И вдруг, облокотясь на стол, оживлённый, каким я его никогда не видал, Симонов начал рассказывать хриплым своим баском:
- Знаете, - чудеснейшим фокусником вижу я себя. Прежде всего: я выхожу на сцену в трико - понимаете? Как акробат. Никаких карманов.
Он улыбнулся улыбкой счастливого человека, глупо и смешно подмигнул мне.
- Вдруг в руках у меня утка. Я пускаю её на пол, она ходит по сцене, крякает и - кладет яйца! Понимаете? Положит, а из яйца вылупился поросёнок, положит другое, а из него - заяц, из третьего - сова, и так штук десять.
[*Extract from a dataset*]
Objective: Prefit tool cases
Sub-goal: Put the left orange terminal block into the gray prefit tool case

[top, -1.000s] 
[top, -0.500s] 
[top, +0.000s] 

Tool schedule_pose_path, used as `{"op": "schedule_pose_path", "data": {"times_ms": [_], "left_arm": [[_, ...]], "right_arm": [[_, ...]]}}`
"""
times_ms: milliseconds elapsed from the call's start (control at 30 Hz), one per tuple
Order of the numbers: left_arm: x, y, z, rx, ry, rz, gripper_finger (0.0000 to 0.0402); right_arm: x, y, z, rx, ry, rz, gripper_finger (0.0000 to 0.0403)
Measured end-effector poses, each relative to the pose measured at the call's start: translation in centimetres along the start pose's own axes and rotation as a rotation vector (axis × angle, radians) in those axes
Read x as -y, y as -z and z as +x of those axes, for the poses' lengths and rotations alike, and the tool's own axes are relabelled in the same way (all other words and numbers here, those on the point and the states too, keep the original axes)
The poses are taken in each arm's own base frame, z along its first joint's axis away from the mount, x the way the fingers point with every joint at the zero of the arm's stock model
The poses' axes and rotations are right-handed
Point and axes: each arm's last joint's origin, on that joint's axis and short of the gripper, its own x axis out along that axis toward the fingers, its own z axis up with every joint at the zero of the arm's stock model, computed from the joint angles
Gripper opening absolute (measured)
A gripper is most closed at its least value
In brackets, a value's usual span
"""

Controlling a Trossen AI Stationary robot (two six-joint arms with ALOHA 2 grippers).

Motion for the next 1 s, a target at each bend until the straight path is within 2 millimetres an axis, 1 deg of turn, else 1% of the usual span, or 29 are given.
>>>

Вообразите состояние публики, а? Все встали с мест, протирают глаза, смотрят в бинокли, - изумление! Все чувствуют себя дураками, а особенно губернатор, каково губернатору чувствовать себя при публике идиотом, а? Вдруг - у меня две головы! Я закуриваю сигары, - две! Но - дыма нет, а потом дым идёт из пальцев ног - воображаете? А по сцене прыгает заяц, бегает поросёнок, дико вытаращенными глазами смотрит на людей ослеплённая огнём рампы сова, ещё какие-то животные мечутся, их становится всё больше кавардак!